## How to complete this task
Within the material below, locate the line with "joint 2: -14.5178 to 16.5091" and the line with "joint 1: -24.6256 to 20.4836", then return those two lines and all lines between them, exactly as written.
┄┄┄┄┄┄┄┄┄┄
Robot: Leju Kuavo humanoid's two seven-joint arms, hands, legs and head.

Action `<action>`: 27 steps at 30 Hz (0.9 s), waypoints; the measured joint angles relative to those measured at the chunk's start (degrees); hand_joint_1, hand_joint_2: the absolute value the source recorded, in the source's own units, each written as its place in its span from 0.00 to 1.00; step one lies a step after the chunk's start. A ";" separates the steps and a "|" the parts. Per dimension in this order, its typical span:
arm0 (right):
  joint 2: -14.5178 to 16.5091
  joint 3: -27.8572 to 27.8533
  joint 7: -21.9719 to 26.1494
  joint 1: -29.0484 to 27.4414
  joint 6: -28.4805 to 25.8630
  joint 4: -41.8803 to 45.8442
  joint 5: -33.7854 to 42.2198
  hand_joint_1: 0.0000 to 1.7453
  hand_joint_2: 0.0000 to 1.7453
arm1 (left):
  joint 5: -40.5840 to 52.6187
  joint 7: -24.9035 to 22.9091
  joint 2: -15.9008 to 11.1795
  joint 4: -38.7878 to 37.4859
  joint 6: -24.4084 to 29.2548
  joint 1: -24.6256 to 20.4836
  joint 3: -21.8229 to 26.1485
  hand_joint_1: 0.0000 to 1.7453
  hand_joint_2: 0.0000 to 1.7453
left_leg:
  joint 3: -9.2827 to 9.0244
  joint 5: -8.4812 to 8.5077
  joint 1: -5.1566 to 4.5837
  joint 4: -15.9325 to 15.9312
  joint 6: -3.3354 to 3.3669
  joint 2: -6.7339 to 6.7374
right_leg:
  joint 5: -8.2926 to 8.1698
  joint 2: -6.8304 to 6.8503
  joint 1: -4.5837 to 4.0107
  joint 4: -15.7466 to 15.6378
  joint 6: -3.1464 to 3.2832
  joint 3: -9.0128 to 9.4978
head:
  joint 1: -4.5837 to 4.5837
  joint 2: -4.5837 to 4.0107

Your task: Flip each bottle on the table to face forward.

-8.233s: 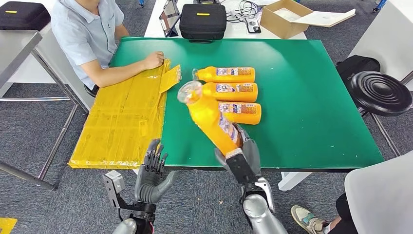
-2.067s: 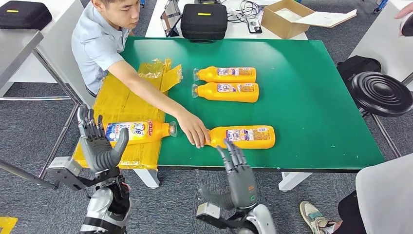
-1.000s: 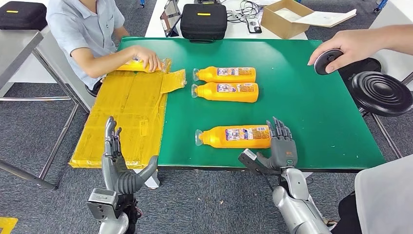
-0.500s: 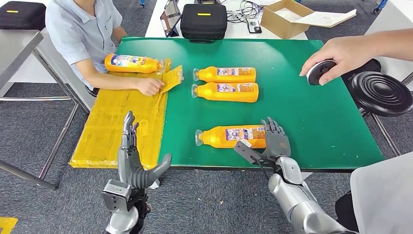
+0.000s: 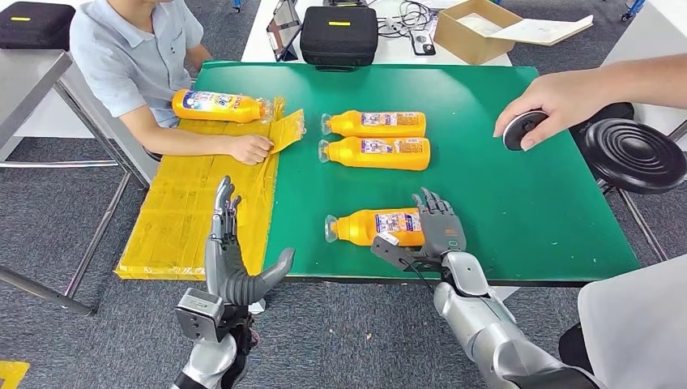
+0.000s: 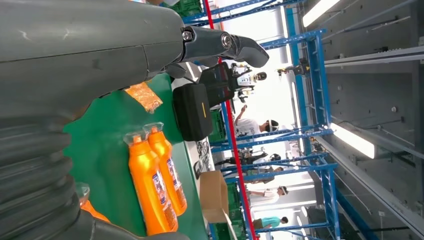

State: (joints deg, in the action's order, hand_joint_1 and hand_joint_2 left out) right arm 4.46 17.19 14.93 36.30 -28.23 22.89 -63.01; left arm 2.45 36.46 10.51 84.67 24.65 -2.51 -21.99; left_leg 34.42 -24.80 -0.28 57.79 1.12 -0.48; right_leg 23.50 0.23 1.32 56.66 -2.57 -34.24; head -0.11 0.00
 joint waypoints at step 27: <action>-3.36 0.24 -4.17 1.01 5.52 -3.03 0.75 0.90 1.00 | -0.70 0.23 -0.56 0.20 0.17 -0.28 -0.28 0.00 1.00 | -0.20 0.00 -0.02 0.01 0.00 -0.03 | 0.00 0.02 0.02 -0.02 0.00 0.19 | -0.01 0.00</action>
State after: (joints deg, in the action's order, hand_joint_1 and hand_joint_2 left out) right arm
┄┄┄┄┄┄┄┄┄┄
## Solved problem
  joint 2: -14.5178 to 16.5091
  joint 3: -27.8572 to 27.8533
  joint 7: -21.9719 to 26.1494
  joint 1: -29.0484 to 27.4414
  joint 6: -28.4805 to 25.8630
  joint 4: -41.8803 to 45.8442
  joint 5: -33.7854 to 42.2198
  hand_joint_1: 0.0000 to 1.7453
  hand_joint_2: 0.0000 to 1.7453
arm1 (left):
  joint 5: -40.5840 to 52.6187
  joint 7: -24.9035 to 22.9091
  joint 2: -15.9008 to 11.1795
  joint 4: -38.7878 to 37.4859
  joint 6: -24.4084 to 29.2548
  joint 1: -24.6256 to 20.4836

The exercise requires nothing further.